(Data items)
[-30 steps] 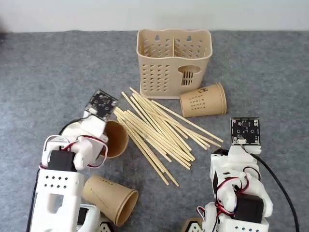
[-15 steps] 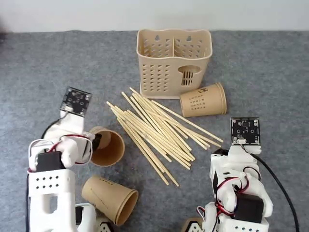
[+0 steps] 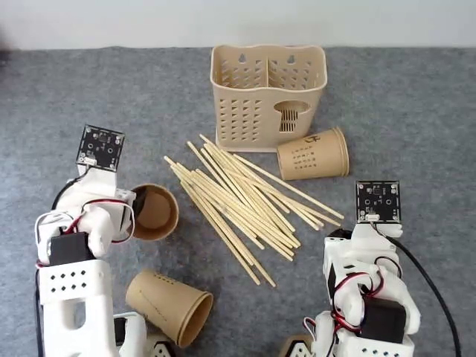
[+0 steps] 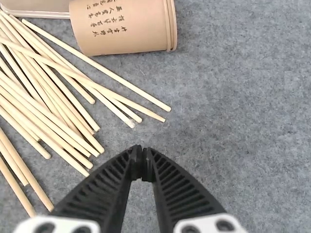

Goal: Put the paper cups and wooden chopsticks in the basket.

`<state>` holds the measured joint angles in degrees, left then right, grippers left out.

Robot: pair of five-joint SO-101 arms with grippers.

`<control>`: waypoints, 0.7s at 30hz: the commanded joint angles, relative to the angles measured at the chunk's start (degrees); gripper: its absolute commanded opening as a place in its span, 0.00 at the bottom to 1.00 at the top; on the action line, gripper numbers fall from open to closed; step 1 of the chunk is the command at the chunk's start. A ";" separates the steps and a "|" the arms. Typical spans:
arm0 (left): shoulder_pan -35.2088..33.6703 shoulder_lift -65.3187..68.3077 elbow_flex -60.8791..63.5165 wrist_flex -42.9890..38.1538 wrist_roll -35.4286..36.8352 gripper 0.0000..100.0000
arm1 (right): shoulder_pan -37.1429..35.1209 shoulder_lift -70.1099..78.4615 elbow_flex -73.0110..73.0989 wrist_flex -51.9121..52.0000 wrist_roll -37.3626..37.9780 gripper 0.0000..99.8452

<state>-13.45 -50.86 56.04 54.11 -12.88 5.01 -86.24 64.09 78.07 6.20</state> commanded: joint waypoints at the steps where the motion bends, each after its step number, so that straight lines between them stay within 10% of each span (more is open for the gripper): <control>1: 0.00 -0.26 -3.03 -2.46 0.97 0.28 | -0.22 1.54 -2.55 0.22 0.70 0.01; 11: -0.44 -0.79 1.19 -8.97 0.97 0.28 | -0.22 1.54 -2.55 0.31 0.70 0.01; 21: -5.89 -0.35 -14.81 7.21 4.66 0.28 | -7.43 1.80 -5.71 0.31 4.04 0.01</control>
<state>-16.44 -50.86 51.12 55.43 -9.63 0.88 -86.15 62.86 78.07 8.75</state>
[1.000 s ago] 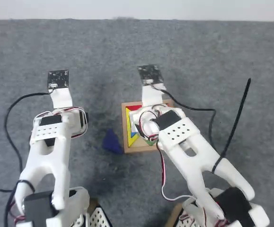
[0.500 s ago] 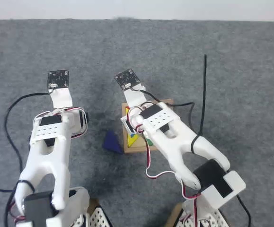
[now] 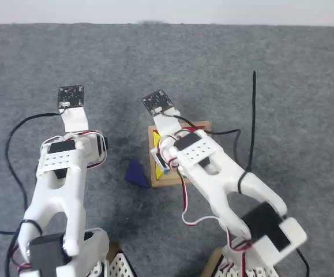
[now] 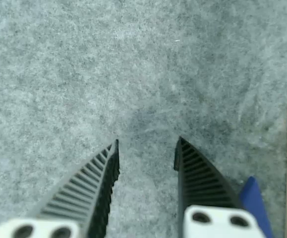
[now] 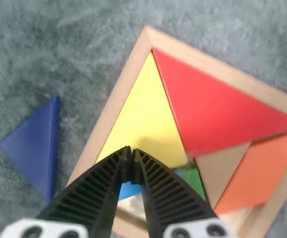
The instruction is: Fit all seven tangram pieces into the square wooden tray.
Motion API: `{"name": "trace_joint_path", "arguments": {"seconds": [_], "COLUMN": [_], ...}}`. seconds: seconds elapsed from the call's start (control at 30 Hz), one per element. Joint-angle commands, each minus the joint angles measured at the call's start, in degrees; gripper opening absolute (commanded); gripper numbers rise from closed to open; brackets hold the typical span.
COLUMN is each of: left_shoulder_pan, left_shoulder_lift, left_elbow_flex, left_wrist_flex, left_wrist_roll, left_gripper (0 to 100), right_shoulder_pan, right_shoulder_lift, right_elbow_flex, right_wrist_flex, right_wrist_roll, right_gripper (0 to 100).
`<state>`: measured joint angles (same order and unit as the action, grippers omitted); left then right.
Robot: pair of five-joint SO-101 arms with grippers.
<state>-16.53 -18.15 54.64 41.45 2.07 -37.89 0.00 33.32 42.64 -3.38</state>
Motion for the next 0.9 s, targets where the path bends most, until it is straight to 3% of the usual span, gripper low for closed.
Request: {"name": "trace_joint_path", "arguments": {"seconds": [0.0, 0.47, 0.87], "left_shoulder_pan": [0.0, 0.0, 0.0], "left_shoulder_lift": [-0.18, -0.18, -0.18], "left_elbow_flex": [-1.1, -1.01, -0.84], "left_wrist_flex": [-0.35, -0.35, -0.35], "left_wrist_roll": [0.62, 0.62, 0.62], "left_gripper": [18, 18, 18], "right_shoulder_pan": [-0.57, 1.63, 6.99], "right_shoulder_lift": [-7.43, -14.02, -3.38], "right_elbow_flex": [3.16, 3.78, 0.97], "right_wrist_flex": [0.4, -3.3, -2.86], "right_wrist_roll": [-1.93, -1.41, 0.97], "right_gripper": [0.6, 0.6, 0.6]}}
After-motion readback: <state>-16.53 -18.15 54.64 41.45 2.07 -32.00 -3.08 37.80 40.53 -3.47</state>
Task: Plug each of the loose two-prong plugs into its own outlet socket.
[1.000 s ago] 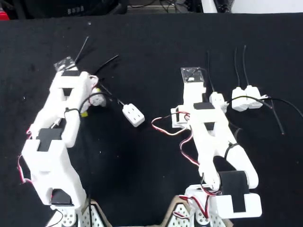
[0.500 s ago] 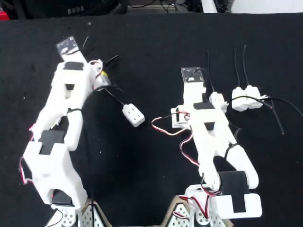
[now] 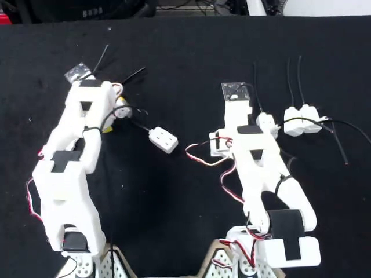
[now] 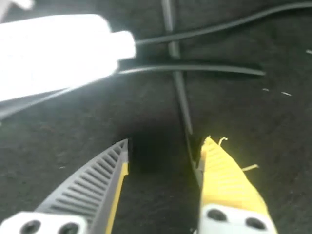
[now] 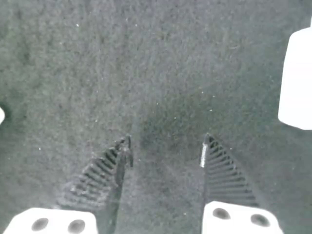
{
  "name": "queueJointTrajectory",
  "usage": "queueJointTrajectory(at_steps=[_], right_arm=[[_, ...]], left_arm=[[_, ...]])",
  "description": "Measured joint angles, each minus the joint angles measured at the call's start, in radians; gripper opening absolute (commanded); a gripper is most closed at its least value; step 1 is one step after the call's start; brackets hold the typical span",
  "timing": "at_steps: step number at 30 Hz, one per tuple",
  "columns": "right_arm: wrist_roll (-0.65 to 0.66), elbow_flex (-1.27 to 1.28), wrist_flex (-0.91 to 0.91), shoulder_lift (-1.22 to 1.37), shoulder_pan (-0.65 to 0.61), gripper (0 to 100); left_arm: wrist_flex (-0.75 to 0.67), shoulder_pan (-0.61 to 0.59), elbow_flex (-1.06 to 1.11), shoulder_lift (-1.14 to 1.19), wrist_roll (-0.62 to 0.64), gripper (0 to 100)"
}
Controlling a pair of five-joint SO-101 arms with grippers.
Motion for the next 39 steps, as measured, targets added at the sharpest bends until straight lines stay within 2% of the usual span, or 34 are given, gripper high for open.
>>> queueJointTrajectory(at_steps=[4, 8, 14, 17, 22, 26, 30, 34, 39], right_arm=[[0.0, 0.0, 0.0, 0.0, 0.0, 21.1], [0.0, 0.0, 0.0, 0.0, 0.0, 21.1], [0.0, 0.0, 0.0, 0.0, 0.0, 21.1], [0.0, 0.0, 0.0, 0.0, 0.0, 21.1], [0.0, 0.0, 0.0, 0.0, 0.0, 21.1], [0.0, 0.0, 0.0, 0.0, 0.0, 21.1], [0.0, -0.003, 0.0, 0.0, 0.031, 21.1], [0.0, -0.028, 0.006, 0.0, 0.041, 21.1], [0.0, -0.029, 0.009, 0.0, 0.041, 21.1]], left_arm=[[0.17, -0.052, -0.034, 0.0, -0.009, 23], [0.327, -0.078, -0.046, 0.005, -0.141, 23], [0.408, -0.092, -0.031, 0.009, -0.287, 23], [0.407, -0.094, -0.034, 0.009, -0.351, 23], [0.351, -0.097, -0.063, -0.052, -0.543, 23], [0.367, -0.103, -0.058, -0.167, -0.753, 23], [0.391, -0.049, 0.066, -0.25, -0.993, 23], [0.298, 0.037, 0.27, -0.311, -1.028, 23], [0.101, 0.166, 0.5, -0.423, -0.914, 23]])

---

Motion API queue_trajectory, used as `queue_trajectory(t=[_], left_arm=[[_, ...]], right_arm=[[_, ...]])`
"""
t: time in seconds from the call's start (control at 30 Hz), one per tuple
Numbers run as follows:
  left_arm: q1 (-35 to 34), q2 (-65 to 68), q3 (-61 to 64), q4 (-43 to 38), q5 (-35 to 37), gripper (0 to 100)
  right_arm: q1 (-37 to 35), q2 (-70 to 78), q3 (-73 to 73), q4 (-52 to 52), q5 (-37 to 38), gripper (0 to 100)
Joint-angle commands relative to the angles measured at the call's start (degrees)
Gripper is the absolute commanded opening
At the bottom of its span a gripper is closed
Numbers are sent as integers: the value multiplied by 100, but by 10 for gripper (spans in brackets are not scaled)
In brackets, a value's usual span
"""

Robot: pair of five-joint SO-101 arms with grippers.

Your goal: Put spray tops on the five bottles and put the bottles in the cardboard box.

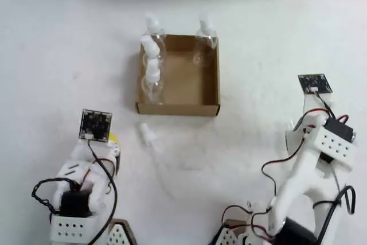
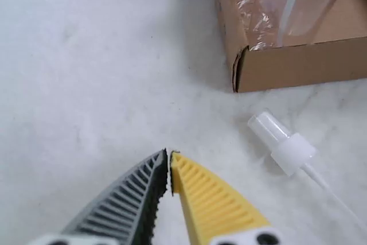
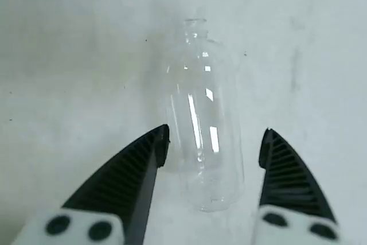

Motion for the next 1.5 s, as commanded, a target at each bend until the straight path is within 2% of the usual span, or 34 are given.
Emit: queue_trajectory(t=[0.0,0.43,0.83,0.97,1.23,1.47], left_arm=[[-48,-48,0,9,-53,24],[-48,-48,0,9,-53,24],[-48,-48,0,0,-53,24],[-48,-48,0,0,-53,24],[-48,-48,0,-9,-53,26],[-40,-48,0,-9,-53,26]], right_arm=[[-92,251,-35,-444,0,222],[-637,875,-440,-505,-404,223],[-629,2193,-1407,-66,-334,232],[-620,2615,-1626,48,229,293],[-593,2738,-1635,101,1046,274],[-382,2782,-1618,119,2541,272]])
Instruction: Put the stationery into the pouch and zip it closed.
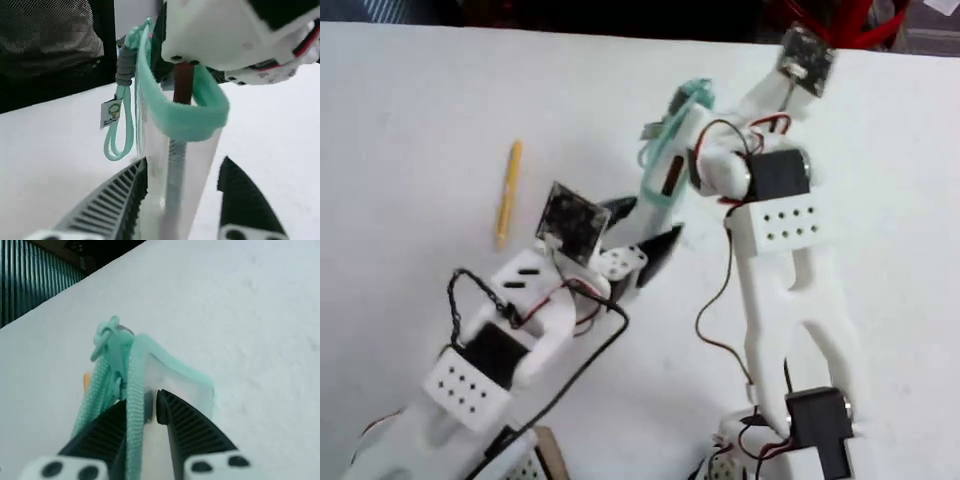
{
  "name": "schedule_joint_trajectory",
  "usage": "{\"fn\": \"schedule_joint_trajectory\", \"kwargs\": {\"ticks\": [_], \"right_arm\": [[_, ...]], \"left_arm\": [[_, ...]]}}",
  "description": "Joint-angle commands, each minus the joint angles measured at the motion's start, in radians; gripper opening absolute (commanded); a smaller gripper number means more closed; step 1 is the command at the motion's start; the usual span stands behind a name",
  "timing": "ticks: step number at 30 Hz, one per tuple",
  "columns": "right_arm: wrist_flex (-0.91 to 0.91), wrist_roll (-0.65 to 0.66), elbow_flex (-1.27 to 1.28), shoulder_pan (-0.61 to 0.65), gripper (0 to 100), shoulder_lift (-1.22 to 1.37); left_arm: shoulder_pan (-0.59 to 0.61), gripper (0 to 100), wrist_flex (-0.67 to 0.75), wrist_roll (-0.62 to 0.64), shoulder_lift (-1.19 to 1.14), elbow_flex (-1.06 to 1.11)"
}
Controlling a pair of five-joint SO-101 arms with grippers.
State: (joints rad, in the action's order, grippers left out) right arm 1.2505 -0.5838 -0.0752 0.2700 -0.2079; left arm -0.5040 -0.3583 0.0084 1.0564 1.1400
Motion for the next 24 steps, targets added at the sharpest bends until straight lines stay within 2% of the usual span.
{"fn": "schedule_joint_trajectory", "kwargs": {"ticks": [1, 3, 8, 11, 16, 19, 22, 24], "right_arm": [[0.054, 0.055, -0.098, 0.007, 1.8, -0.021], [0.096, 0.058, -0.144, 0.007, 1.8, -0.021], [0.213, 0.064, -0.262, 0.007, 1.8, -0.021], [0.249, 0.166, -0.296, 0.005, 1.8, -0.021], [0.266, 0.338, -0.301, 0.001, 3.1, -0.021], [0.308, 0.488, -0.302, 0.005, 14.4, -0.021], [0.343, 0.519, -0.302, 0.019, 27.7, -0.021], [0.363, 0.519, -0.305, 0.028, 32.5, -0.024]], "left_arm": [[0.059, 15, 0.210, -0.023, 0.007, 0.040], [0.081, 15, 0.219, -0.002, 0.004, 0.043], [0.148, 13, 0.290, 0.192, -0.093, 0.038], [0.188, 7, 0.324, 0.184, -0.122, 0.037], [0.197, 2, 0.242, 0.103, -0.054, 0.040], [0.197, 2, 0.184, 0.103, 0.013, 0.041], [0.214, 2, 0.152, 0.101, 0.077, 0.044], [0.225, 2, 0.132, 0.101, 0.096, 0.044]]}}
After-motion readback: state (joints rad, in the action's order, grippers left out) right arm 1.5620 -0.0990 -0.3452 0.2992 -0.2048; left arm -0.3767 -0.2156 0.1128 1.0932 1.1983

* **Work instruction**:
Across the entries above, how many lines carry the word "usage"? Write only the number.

* **Expected answer**:
2